> Exercise description
Beneath this task are records; tally the lines in them that contain "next" and report only the number.

Task material below:

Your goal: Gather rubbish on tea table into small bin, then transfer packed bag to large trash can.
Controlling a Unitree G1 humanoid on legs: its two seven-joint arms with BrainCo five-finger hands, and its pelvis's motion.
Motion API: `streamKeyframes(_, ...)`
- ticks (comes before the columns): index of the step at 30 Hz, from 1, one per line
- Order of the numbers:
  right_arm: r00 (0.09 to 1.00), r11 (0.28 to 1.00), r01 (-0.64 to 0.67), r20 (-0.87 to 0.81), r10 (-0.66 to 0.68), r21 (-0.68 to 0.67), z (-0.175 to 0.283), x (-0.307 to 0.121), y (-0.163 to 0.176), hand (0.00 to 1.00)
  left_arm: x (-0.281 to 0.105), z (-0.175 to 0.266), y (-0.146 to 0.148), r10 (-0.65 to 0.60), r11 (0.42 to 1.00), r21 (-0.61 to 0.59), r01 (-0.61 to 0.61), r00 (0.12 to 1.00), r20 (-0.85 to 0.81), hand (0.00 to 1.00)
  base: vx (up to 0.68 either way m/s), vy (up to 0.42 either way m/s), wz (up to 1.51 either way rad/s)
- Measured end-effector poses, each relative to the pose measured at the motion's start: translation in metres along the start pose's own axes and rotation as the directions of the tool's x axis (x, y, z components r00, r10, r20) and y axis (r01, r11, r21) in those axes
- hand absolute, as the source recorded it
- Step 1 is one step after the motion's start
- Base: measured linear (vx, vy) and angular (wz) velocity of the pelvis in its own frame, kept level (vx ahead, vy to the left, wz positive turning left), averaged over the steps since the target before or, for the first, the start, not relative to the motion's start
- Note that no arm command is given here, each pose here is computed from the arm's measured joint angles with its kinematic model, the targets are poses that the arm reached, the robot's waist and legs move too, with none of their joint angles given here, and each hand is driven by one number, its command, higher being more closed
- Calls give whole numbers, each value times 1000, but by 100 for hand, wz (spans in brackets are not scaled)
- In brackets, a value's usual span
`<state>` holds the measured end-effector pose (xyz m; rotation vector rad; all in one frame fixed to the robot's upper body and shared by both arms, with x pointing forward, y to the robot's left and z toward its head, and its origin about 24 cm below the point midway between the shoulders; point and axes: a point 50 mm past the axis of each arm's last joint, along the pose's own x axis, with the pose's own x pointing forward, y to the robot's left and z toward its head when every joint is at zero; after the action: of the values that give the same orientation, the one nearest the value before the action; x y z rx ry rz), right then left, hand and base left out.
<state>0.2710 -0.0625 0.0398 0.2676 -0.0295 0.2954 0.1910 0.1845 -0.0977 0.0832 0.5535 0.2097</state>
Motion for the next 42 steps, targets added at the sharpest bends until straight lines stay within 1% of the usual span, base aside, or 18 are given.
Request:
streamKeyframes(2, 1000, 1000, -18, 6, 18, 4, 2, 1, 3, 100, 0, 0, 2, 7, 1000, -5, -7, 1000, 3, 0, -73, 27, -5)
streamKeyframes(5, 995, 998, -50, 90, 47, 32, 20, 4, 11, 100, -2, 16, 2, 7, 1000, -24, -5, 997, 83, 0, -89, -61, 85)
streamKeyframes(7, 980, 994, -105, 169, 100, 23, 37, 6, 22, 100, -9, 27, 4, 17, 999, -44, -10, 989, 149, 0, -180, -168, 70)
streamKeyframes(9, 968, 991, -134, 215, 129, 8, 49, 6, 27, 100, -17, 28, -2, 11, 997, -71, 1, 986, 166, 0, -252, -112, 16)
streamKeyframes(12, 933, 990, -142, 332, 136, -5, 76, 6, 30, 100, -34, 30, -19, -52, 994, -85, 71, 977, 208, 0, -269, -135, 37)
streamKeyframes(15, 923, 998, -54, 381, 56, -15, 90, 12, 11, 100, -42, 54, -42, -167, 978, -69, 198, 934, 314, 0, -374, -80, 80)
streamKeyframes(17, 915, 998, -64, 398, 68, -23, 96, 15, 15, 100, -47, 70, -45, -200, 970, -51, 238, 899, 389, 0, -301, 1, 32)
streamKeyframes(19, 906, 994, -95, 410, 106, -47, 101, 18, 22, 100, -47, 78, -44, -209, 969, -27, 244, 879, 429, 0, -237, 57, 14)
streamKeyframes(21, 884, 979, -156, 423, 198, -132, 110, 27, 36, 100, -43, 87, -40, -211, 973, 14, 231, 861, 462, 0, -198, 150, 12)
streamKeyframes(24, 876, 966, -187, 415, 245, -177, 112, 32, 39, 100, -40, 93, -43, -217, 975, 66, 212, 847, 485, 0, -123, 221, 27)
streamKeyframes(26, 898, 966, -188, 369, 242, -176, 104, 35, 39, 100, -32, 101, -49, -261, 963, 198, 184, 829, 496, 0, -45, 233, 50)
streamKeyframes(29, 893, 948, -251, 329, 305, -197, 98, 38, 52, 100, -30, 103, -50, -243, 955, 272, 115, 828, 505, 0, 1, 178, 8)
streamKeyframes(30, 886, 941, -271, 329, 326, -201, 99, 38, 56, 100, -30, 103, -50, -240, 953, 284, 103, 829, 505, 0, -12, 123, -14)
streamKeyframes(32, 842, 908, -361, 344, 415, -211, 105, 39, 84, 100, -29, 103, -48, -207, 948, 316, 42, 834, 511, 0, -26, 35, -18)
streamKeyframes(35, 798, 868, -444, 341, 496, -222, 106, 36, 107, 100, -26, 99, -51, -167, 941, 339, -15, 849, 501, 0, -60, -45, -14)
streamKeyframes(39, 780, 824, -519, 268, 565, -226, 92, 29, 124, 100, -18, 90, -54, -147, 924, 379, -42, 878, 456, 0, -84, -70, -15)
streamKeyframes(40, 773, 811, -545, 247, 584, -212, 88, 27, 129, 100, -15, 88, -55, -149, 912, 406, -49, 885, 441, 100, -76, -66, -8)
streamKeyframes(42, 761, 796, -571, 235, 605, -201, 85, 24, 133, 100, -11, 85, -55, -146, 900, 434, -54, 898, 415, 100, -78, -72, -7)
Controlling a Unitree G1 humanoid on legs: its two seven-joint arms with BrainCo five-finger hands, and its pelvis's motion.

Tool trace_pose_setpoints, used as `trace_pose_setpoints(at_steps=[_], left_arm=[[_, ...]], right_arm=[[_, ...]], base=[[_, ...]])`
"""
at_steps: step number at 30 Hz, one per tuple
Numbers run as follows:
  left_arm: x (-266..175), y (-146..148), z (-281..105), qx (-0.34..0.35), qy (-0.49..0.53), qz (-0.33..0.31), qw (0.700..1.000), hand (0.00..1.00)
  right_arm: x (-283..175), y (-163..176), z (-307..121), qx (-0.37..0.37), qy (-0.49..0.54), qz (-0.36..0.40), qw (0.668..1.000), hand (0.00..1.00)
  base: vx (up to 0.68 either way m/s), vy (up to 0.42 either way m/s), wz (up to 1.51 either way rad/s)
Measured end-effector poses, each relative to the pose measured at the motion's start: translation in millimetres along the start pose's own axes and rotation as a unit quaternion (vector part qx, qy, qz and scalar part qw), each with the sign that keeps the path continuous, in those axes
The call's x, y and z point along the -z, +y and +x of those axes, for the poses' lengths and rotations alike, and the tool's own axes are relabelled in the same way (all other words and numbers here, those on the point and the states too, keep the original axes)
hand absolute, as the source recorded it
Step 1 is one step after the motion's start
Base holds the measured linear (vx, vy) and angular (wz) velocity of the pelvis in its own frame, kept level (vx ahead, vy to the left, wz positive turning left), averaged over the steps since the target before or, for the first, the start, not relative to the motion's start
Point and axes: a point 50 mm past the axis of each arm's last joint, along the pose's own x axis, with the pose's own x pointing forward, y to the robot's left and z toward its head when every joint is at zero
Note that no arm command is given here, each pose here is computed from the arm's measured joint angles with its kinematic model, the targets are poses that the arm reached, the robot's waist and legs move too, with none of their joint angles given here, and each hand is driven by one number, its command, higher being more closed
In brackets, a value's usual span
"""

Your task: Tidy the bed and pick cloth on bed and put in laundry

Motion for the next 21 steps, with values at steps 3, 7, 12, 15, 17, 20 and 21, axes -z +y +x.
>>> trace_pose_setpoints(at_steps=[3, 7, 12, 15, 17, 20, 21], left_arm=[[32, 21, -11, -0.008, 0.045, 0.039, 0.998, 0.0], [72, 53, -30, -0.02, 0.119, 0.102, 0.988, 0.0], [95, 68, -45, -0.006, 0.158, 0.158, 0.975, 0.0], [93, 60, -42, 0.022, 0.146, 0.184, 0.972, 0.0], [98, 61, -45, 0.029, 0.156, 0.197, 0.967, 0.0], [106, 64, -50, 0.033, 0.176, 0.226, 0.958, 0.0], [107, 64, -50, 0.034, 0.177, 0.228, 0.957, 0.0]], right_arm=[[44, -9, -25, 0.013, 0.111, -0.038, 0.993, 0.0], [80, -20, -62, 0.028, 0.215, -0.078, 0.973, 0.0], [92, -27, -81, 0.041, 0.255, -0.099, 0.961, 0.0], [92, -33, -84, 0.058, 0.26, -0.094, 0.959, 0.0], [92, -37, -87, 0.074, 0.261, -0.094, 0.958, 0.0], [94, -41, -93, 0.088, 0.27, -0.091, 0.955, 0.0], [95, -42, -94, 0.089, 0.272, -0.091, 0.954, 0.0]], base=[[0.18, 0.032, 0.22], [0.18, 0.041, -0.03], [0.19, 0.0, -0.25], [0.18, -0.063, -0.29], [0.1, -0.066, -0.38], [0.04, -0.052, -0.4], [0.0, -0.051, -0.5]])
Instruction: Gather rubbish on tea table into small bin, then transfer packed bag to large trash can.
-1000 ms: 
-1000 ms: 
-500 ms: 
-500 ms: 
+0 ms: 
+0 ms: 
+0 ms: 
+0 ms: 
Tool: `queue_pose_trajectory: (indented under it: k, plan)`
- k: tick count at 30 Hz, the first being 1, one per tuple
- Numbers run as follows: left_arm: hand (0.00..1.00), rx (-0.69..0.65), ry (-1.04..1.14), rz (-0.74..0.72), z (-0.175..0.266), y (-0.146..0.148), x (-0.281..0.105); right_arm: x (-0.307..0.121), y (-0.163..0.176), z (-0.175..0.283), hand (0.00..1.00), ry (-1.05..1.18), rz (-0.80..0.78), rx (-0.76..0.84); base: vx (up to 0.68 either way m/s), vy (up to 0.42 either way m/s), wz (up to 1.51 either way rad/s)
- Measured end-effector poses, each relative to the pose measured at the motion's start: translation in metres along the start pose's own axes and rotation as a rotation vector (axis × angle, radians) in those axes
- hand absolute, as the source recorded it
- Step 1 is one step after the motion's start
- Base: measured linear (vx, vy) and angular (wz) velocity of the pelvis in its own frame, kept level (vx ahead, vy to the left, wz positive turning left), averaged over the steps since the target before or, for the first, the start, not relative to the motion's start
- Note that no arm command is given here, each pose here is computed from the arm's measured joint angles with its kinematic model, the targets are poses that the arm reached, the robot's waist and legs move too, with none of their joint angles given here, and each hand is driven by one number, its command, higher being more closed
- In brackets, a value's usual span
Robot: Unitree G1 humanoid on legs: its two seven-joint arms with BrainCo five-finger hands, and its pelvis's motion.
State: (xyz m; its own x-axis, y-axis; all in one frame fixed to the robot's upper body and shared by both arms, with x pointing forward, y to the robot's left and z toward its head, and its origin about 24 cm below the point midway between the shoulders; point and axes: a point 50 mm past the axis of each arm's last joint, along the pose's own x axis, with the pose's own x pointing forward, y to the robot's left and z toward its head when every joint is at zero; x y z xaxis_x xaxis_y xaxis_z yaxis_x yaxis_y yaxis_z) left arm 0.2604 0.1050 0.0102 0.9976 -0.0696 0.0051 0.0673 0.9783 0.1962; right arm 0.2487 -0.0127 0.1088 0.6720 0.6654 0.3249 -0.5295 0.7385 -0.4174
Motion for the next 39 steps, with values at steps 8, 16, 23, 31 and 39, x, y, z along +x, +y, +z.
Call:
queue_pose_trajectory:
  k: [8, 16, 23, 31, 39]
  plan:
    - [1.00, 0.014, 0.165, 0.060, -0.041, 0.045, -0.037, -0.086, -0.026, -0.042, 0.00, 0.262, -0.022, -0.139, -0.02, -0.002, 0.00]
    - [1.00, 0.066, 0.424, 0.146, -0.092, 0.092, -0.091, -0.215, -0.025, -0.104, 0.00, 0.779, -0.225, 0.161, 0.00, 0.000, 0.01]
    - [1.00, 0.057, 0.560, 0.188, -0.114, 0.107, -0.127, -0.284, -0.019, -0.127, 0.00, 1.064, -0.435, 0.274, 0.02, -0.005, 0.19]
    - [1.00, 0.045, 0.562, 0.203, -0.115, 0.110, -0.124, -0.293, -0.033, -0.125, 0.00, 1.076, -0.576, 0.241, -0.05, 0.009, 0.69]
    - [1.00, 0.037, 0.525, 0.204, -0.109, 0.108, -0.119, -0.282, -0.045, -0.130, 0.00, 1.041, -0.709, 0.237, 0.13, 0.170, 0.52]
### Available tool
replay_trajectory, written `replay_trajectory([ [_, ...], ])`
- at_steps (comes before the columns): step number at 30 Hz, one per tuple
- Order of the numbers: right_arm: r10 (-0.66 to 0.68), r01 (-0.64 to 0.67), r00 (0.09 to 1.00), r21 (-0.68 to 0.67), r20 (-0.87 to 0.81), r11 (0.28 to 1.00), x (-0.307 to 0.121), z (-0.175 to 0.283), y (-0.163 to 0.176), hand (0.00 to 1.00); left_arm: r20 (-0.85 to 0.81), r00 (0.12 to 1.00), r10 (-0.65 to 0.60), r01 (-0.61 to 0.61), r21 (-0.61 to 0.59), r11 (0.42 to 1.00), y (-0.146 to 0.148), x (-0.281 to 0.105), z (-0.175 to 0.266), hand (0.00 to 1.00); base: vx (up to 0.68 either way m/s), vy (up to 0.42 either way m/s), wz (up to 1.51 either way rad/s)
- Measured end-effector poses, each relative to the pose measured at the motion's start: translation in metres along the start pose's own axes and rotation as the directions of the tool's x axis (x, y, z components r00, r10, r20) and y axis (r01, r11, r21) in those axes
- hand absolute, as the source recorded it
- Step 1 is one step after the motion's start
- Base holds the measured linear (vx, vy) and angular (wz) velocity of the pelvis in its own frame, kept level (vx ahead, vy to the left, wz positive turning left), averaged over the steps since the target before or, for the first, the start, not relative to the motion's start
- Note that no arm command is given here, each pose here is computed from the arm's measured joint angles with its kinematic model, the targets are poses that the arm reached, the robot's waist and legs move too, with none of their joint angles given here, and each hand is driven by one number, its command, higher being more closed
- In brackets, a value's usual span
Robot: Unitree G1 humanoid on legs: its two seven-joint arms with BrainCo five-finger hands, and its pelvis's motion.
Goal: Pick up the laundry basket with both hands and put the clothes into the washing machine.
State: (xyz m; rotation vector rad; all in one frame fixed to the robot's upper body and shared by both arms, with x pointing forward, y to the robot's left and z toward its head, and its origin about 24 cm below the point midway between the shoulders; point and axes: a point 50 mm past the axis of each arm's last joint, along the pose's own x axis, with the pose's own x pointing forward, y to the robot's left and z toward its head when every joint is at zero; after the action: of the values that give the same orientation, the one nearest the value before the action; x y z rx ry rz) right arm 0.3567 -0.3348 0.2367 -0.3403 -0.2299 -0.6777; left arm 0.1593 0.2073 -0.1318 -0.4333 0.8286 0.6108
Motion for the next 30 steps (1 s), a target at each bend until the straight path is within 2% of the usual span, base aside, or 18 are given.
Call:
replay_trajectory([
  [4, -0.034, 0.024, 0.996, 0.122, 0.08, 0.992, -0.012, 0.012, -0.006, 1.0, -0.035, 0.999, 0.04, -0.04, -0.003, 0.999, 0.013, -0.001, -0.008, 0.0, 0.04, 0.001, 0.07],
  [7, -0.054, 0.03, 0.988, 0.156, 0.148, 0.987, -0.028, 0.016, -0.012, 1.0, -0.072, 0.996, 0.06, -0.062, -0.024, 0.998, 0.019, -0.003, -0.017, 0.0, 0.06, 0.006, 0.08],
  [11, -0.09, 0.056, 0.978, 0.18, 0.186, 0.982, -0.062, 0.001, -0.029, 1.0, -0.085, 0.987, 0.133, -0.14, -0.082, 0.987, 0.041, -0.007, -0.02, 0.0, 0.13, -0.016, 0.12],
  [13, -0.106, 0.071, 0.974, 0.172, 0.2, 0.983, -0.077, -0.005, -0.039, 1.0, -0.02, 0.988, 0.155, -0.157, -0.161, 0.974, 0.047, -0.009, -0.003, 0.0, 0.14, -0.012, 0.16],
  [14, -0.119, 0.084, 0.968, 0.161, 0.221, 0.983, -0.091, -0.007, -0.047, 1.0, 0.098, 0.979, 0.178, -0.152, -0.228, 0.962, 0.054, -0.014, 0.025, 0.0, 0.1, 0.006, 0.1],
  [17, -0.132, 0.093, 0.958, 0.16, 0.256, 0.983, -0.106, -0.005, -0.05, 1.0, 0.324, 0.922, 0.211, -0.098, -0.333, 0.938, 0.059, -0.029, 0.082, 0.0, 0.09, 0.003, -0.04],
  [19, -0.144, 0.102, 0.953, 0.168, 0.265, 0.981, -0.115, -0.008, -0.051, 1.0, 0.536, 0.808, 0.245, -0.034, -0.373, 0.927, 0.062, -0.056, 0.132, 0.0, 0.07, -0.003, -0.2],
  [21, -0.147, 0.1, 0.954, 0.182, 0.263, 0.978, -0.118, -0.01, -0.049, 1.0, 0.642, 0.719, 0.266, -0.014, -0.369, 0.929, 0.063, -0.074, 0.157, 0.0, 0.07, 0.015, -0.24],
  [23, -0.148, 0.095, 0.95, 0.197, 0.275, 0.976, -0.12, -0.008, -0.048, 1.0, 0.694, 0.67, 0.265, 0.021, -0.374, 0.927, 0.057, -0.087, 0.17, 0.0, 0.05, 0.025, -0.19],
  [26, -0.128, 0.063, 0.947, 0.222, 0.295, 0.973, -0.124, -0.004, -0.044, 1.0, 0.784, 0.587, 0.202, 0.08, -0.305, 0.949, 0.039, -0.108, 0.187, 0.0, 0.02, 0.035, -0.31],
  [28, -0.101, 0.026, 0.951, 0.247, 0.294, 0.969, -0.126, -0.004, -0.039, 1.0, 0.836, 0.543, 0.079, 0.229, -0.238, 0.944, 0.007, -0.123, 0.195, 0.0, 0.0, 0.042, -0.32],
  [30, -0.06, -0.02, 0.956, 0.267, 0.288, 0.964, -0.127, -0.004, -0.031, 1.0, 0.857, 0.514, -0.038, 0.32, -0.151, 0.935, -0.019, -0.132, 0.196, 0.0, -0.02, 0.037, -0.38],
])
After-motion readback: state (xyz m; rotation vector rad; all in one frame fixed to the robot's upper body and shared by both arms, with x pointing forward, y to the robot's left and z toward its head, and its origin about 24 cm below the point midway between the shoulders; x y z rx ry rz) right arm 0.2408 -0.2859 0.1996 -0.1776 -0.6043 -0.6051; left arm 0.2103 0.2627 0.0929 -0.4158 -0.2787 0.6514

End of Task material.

> Answer space
4